TASK PROMPT:
Word for word, output the data that follows.

Recorded data:
● ● ● ● ●
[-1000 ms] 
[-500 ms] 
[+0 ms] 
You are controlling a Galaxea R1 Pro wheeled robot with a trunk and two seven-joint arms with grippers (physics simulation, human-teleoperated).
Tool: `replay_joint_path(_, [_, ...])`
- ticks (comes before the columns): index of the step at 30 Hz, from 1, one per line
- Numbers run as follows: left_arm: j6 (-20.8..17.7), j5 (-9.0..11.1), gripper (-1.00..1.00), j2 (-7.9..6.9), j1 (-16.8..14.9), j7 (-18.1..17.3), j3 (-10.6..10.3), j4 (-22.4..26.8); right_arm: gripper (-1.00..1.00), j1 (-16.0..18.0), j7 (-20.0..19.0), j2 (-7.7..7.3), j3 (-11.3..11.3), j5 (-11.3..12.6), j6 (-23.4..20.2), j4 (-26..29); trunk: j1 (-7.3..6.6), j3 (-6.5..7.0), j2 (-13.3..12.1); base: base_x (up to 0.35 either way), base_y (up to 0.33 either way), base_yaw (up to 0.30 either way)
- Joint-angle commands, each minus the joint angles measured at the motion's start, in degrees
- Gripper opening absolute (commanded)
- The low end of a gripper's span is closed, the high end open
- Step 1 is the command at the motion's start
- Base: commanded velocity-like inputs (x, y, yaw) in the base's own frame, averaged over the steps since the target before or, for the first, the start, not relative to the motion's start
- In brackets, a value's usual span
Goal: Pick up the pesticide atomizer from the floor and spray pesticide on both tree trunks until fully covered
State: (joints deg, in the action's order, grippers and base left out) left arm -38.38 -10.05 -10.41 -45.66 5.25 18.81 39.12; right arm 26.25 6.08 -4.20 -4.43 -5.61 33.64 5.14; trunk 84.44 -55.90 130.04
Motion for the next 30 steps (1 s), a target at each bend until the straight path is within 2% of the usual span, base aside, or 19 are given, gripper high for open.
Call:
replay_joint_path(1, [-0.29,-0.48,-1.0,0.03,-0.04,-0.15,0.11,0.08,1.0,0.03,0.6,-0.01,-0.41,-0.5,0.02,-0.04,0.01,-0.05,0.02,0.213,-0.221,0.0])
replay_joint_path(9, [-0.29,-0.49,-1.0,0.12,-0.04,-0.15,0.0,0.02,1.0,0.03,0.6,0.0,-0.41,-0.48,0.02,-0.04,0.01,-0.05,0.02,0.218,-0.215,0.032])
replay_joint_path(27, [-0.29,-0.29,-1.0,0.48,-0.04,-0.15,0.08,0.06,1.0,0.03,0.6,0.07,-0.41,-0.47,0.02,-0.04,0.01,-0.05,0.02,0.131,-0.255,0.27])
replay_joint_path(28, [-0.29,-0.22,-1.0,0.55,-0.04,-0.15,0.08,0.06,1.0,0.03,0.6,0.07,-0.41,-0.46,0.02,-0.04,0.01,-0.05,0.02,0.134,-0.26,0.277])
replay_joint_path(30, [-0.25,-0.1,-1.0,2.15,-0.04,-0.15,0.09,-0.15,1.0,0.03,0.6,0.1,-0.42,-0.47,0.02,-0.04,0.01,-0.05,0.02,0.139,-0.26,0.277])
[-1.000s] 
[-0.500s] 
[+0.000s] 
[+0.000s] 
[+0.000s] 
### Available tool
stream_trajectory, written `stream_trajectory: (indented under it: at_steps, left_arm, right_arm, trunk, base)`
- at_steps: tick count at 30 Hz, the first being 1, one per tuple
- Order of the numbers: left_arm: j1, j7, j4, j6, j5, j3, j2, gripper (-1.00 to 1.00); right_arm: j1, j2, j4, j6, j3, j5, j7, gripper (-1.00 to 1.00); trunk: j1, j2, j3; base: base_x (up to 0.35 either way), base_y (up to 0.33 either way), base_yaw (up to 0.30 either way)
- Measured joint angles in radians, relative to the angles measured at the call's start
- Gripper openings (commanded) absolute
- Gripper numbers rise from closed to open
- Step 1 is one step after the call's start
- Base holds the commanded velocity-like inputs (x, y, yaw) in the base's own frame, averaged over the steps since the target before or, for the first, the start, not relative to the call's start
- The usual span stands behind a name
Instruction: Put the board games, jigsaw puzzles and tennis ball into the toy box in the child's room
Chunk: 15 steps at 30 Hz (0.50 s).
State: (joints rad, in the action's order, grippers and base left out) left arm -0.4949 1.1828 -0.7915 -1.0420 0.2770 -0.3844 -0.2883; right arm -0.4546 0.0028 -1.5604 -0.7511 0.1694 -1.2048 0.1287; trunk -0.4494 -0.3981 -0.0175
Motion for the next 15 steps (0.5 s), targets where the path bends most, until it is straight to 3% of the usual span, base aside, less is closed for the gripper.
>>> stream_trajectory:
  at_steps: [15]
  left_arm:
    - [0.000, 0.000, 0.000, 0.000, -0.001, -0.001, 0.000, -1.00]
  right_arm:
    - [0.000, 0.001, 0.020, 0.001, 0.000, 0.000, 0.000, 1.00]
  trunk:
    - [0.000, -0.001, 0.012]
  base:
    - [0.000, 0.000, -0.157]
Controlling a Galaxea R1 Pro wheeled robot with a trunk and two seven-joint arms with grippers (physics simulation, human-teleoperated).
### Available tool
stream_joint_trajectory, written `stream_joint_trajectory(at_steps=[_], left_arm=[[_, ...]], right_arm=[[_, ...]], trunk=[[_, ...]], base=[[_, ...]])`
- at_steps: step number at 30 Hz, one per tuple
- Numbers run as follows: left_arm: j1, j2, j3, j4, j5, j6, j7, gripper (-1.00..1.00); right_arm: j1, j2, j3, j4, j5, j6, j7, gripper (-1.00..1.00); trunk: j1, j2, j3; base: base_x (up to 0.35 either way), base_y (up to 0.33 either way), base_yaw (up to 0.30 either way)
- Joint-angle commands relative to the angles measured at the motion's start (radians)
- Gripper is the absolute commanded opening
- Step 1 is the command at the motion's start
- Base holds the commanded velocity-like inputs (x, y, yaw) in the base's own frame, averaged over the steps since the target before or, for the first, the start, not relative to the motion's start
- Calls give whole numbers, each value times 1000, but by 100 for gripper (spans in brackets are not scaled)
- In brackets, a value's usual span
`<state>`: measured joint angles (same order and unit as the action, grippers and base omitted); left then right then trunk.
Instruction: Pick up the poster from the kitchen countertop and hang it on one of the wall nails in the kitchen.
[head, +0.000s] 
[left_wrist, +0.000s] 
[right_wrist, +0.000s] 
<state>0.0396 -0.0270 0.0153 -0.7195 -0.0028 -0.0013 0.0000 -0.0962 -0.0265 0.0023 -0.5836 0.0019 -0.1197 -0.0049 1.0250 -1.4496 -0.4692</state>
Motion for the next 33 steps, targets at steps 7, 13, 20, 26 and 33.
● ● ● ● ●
ANSWER FOR THE TASK:
[-1000 ms] 
[-500 ms] 
[+0 ms] 
You are controlling a Galaxea R1 Pro wheeled robot with a trunk and two seven-joint arms with grippers (physics simulation, human-teleoperated).
Tool: `replay_joint_path(_, [_, ...])`
- ticks (comes before the columns): index of the step at 30 Hz, from 1, one per line
- Numbers run as follows: left_arm: j6 (-20.8..17.7), j5 (-9.0..11.1), gripper (-1.00..1.00), j2 (-7.9..6.9), j1 (-16.8..14.9), j7 (-18.1..17.3), j3 (-10.6..10.3), j4 (-22.4..26.8); right_arm: gripper (-1.00..1.00), j1 (-16.0..18.0), j7 (-20.0..19.0), j2 (-7.7..7.3), j3 (-11.3..11.3), j5 (-11.3..12.6), j6 (-23.4..20.2), j4 (-26..29); trunk: j1 (-7.3..6.6), j3 (-6.5..7.0), j2 (-13.3..12.1); base: base_x (up to 0.35 either way), base_y (up to 0.33 either way), base_yaw (up to 0.30 either way)
- Joint-angle commands, each minus the joint angles measured at the motion's start, in degrees
- Gripper opening absolute (commanded)
- The low end of a gripper's span is closed, the high end open
- Step 1 is the command at the motion's start
- Base: commanded velocity-like inputs (x, y, yaw) in the base's own frame, averaged over the steps since the target before or, for the first, the start, not relative to the motion's start
- In brackets, a value's usual span
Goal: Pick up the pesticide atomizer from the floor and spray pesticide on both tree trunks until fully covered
State: (joints deg, in the action's order, grippers and base left out) left arm -38.38 -10.05 -10.41 -45.66 5.25 18.81 39.12; right arm 26.25 6.08 -4.20 -4.43 -5.61 33.64 5.14; trunk 84.44 -55.90 130.04
Motion for the next 30 steps (1 s), a target at each bend until the straight path is within 2% of the usual span, base aside, or 19 are given, gripper high for open.
Call:
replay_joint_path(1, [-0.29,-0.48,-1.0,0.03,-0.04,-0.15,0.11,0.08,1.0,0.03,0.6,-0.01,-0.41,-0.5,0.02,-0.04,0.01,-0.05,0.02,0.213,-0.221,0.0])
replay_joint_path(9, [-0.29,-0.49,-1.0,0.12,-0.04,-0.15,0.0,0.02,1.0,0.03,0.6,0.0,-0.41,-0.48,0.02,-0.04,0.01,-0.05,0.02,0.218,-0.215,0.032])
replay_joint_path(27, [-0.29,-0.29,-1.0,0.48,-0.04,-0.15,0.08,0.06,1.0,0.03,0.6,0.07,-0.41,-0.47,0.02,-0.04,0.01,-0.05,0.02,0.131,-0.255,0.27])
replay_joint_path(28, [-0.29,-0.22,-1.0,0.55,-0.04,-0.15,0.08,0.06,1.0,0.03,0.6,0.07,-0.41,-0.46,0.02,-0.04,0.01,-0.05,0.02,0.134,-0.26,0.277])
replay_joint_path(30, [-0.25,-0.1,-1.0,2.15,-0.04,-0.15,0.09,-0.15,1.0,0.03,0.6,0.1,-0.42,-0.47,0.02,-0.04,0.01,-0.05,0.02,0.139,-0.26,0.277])
[-1.000s] 
[-0.500s] 
[+0.000s] 
[+0.000s] 
[+0.000s] 
### Available tool
stream_trajectory, written `stream_trajectory: (indented under it: at_steps, left_arm, right_arm, trunk, base)`
- at_steps: tick count at 30 Hz, the first being 1, one per tuple
- Order of the numbers: left_arm: j1, j7, j4, j6, j5, j3, j2, gripper (-1.00 to 1.00); right_arm: j1, j2, j4, j6, j3, j5, j7, gripper (-1.00 to 1.00); trunk: j1, j2, j3; base: base_x (up to 0.35 either way), base_y (up to 0.33 either way), base_yaw (up to 0.30 either way)
- Measured joint angles in radians, relative to the angles measured at the call's start
- Gripper openings (commanded) absolute
- Gripper numbers rise from closed to open
- Step 1 is one step after the call's start
- Base holds the commanded velocity-like inputs (x, y, yaw) in the base's own frame, averaged over the steps since the target before or, for the first, the start, not relative to the call's start
- The usual span stands behind a name
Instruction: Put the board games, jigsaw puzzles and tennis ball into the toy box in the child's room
Chunk: 15 steps at 30 Hz (0.50 s).
State: (joints rad, in the action's order, grippers and base left out) left arm -0.4949 1.1828 -0.7915 -1.0420 0.2770 -0.3844 -0.2883; right arm -0.4546 0.0028 -1.5604 -0.7511 0.1694 -1.2048 0.1287; trunk -0.4494 -0.3981 -0.0175
Motion for the next 15 steps (0.5 s), targets where the path bends most, until it is straight to 3% of the usual span, base aside, less is closed for the gripper.
>>> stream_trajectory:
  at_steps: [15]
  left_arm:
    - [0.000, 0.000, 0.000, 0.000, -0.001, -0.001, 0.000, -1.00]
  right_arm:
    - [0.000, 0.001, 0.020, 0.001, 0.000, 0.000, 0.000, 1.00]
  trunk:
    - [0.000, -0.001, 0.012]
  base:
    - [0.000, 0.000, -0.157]
Controlling a Galaxea R1 Pro wheeled robot with a trunk and two seven-joint arms with grippers (physics simulation, human-teleoperated).
### Available tool
stream_joint_trajectory, written `stream_joint_trajectory(at_steps=[_], left_arm=[[_, ...]], right_arm=[[_, ...]], trunk=[[_, ...]], base=[[_, ...]])`
- at_steps: step number at 30 Hz, one per tuple
- Numbers run as follows: left_arm: j1, j2, j3, j4, j5, j6, j7, gripper (-1.00..1.00); right_arm: j1, j2, j3, j4, j5, j6, j7, gripper (-1.00..1.00); trunk: j1, j2, j3; base: base_x (up to 0.35 either way), base_y (up to 0.33 either way), base_yaw (up to 0.30 either way)
- Joint-angle commands relative to the angles measured at the motion's start (radians)
- Gripper is the absolute commanded opening
- Step 1 is the command at the motion's start
- Base holds the commanded velocity-like inputs (x, y, yaw) in the base's own frame, averaged over the steps since the target before or, for the first, the start, not relative to the motion's start
- Calls give whole numbers, each value times 1000, but by 100 for gripper (spans in brackets are not scaled)
- In brackets, a value's usual span
`<state>`: measured joint angles (same order and unit as the action, grippers and base omitted); left then right then trunk.
Instruction: Pick up the poster from the kitchen countertop and hang it on one of the wall nails in the kitchen.
[head, +0.000s] 
[left_wrist, +0.000s] 
[right_wrist, +0.000s] 
<state>0.0396 -0.0270 0.0153 -0.7195 -0.0028 -0.0013 0.0000 -0.0962 -0.0265 0.0023 -0.5836 0.0019 -0.1197 -0.0049 1.0250 -1.4496 -0.4692</state>
Motion for the next 33 steps, targets at steps 7, 13, 20, 26 and 33.

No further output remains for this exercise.